HOLLAND, Michigan — Mary Lynn Webster has been around the Lakeshore her entire life.
"I have a family cottage that has been in my family for more than a hundred years. It's being affected because of the erosion, the stairs are gone and I've never seen that happen in my entire life," says Webster.
Webster was among the hundreds who came to Holland Thursday night with concerns about the erosion that has devastated the West Michigan Lakeshore. One of the common questions for the panel of experts was if certain houses should be moved back.
"It is very site specific, in other words if it is that close to the bluff you have no choice but to either tear it down or rebuild on a distance that is acceptable," says Jack Bouman of Coldwell Banker.
Another concern regards the process of obtaining a permit. Experts say you need to contact your local emergency management department.
"Any documentation that they need to make their case that it's an emergency situation, we have aerial photographs, we have aerial video that we can work with those homeowners to give them for their application," says Nick Bonstell the Emergency Management Director of Ottawa County.

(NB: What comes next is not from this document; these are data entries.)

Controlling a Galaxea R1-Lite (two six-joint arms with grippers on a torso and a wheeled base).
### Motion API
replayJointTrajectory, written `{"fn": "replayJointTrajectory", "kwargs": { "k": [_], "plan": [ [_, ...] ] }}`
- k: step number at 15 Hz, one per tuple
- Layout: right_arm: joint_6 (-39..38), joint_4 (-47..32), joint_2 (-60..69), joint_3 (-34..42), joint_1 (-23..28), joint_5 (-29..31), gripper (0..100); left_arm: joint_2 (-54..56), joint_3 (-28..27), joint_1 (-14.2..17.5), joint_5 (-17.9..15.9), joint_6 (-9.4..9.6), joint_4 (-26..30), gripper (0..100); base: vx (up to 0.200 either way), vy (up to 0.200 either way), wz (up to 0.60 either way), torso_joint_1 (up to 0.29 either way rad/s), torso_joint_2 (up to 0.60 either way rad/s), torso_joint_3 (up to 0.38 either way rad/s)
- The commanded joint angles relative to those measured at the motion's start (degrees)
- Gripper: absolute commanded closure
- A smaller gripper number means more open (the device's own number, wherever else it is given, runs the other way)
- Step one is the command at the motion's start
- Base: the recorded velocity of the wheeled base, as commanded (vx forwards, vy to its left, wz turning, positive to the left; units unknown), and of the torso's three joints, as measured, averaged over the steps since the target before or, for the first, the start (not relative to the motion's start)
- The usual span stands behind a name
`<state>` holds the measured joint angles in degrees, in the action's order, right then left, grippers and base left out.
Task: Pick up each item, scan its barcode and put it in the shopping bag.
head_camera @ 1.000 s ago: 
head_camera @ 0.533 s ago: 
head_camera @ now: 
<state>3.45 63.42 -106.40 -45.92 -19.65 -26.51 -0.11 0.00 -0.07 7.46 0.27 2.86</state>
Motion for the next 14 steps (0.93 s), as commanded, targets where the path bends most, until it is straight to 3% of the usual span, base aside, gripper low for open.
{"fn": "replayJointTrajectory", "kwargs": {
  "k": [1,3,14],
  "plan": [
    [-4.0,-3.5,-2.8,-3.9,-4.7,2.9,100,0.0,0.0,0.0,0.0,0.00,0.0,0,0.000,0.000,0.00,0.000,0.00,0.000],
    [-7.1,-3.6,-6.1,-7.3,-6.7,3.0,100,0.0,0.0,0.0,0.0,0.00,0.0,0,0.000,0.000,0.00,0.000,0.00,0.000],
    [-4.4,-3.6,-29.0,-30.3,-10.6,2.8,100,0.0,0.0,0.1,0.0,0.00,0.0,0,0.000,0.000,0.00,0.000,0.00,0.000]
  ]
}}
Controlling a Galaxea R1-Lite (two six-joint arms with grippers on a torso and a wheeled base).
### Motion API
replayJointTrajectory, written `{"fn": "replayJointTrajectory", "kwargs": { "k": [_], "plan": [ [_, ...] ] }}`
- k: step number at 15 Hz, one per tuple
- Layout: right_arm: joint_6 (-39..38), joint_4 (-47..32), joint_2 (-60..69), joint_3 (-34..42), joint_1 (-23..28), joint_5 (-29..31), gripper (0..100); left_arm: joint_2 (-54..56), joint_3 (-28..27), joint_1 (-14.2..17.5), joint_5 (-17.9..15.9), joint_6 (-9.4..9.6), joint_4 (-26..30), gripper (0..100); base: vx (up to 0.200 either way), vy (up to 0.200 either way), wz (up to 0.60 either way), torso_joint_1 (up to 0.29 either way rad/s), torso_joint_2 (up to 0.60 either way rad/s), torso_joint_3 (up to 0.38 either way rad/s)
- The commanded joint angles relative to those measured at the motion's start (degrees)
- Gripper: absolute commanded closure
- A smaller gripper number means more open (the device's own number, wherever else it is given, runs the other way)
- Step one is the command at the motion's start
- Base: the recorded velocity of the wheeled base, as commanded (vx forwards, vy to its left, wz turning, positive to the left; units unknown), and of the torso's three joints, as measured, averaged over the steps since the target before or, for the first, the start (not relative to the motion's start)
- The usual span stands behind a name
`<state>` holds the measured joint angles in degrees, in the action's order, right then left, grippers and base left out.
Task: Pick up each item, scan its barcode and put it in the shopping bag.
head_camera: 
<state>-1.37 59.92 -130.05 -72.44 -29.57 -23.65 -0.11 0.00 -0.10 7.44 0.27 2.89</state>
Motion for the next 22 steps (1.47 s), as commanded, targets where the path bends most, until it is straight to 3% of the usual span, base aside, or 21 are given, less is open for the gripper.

But a point of frustration for many is the lack of funding assistance at the state and county level.
"Right now there are no specific dollars earmarked for being able to take care of homeowners, their property or any of those types of things," says Bonstell.
Homeowners, dealing with flooding and erosion may soon have a new option. A House bill introduced this week, would allow them to dredge "bottom sand" to fill sandbags, for minor projects.